If you’ve shelled out for FileMaker Pro Advanced, however, you’ve got help. Its built-in internal analysis tool, the Database Design Report (affectionately called DDR), gives you an overview of your database, where you can easily see how database items are connected and other details, all in one place. You run the report, tell it what kinds of things you’re interested in, and FileMaker presents the information in a series of Web pages.

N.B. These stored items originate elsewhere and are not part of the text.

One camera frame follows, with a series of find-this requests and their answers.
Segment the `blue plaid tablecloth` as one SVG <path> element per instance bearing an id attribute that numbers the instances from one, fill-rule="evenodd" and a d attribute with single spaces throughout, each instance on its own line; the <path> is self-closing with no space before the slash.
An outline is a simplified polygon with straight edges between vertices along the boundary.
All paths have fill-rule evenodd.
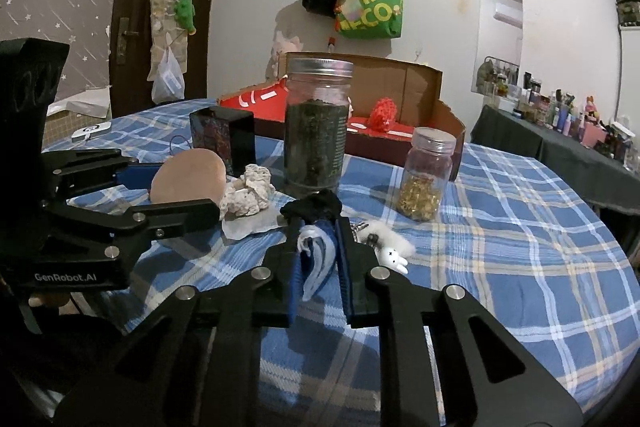
<path id="1" fill-rule="evenodd" d="M 161 162 L 191 145 L 189 115 L 213 105 L 196 100 L 116 118 L 110 132 L 70 138 L 44 150 L 118 148 L 141 162 Z M 416 247 L 412 283 L 464 287 L 559 381 L 585 421 L 611 400 L 639 351 L 639 282 L 614 236 L 591 208 L 539 161 L 465 145 L 432 222 L 394 209 L 401 167 L 346 155 L 338 198 L 354 223 L 378 220 Z M 282 229 L 230 242 L 154 242 L 124 291 L 97 306 L 131 332 L 178 286 L 226 285 L 262 263 Z M 378 426 L 378 329 L 346 323 L 335 271 L 301 303 L 289 329 L 262 332 L 254 426 Z"/>

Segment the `dark brown door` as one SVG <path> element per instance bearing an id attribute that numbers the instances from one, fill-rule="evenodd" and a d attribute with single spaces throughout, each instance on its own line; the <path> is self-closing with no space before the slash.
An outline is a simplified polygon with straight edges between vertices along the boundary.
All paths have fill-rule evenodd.
<path id="1" fill-rule="evenodd" d="M 154 106 L 151 98 L 157 67 L 167 48 L 180 64 L 184 97 L 204 98 L 207 91 L 209 11 L 212 0 L 193 0 L 196 33 L 189 36 L 175 21 L 176 0 L 114 0 L 108 72 L 115 117 Z"/>

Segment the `large glass jar dark tea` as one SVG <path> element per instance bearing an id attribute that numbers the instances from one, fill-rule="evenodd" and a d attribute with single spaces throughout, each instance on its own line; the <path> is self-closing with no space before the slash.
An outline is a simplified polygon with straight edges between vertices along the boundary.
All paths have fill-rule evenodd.
<path id="1" fill-rule="evenodd" d="M 285 192 L 303 197 L 337 190 L 343 171 L 352 63 L 303 55 L 285 69 Z"/>

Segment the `white fluffy bunny keychain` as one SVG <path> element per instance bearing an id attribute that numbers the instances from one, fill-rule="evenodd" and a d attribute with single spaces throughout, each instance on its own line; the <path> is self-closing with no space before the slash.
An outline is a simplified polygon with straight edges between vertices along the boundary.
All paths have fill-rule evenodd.
<path id="1" fill-rule="evenodd" d="M 359 243 L 374 250 L 379 265 L 402 275 L 408 274 L 409 258 L 416 253 L 416 247 L 408 239 L 376 220 L 358 223 L 354 231 Z"/>

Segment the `dark patterned gift box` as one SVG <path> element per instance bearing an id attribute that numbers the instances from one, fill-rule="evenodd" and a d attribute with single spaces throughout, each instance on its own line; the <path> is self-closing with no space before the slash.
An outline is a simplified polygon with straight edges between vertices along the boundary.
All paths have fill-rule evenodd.
<path id="1" fill-rule="evenodd" d="M 255 164 L 255 121 L 248 110 L 210 106 L 189 119 L 192 146 L 215 152 L 229 176 L 239 178 L 247 165 Z"/>

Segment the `blue white cloth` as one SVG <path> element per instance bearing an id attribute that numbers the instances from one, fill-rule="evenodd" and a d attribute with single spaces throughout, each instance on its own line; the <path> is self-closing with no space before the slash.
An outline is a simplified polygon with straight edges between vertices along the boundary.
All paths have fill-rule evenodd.
<path id="1" fill-rule="evenodd" d="M 297 251 L 302 262 L 302 300 L 309 301 L 331 275 L 337 255 L 337 237 L 329 220 L 319 219 L 303 225 L 297 236 Z"/>

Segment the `black fabric scrunchie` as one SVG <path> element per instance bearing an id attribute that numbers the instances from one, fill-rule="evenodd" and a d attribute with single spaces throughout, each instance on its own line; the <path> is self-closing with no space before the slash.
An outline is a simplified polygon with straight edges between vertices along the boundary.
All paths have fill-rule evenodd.
<path id="1" fill-rule="evenodd" d="M 287 202 L 281 207 L 280 213 L 288 222 L 299 219 L 305 225 L 312 225 L 318 220 L 334 222 L 341 216 L 342 209 L 338 197 L 327 188 L 322 188 L 319 192 Z"/>

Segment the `white plastic bag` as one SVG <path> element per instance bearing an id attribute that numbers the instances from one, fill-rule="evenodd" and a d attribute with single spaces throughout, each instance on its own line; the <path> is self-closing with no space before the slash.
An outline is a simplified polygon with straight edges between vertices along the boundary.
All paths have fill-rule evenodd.
<path id="1" fill-rule="evenodd" d="M 178 102 L 184 99 L 183 73 L 174 52 L 167 48 L 157 67 L 153 80 L 151 98 L 156 105 Z"/>

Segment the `dark cloth side table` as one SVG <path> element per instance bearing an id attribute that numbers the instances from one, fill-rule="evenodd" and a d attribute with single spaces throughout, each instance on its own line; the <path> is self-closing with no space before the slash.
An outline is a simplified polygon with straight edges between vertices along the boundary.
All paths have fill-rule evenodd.
<path id="1" fill-rule="evenodd" d="M 589 204 L 631 216 L 639 213 L 639 177 L 559 132 L 486 105 L 471 131 L 471 141 L 537 159 Z"/>

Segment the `round tan powder puff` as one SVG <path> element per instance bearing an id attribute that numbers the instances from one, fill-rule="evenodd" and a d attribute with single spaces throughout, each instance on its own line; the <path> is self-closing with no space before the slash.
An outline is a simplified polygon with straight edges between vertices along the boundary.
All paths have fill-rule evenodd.
<path id="1" fill-rule="evenodd" d="M 210 199 L 219 205 L 226 191 L 226 166 L 212 150 L 192 148 L 168 158 L 152 180 L 152 204 Z"/>

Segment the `cardboard box red lining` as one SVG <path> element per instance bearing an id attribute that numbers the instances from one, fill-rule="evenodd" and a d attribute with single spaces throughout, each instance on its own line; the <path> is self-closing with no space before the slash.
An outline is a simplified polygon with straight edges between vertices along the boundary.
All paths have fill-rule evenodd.
<path id="1" fill-rule="evenodd" d="M 283 138 L 286 92 L 282 76 L 293 57 L 330 58 L 320 52 L 290 52 L 280 58 L 277 80 L 256 84 L 218 98 L 224 107 L 254 114 L 255 132 Z M 440 98 L 442 72 L 430 66 L 358 54 L 335 54 L 335 60 L 354 65 L 349 88 L 349 137 L 345 152 L 402 166 L 417 127 L 439 129 L 454 137 L 450 179 L 457 178 L 465 139 L 465 125 Z"/>

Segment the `small glass jar yellow contents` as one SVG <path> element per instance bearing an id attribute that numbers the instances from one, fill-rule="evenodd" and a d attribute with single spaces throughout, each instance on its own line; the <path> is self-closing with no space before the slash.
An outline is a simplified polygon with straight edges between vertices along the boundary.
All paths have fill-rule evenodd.
<path id="1" fill-rule="evenodd" d="M 419 222 L 437 216 L 455 149 L 456 139 L 448 132 L 429 127 L 414 129 L 396 200 L 398 212 Z"/>

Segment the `cream crochet scrunchie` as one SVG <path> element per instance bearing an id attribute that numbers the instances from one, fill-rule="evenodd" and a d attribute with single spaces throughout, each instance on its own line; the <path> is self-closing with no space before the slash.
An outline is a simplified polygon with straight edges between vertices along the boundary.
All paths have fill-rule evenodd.
<path id="1" fill-rule="evenodd" d="M 238 179 L 227 183 L 221 201 L 222 217 L 241 218 L 257 215 L 270 206 L 276 188 L 268 168 L 250 164 Z"/>

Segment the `white miffy cloth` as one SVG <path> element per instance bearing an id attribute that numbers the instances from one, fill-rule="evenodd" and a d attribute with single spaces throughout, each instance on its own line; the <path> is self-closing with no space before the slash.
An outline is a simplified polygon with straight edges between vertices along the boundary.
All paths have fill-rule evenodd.
<path id="1" fill-rule="evenodd" d="M 227 213 L 221 221 L 221 230 L 229 241 L 236 242 L 247 236 L 266 233 L 285 225 L 280 211 L 270 206 L 253 216 L 234 217 Z"/>

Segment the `suitcase on wardrobe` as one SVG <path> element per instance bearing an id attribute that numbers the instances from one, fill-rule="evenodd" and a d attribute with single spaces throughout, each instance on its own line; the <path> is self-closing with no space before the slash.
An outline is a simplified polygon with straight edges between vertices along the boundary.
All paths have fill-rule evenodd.
<path id="1" fill-rule="evenodd" d="M 640 0 L 616 0 L 615 3 L 620 26 L 640 25 Z"/>

Unlike the reports discussed in Chapter 6, the DDR is a report about the structure of your database, not about the data inside. It tells you what tables and fields you have, which fields are used on each layout, and so on, but nothing about the information in your records and fields.
Generating the DDR
The Database Design Report window lets you tell FileMaker exactly what you want it to report on. You get to pick which files and table occurrences to include, what kinds of things you want to report on, and what format you want the report ...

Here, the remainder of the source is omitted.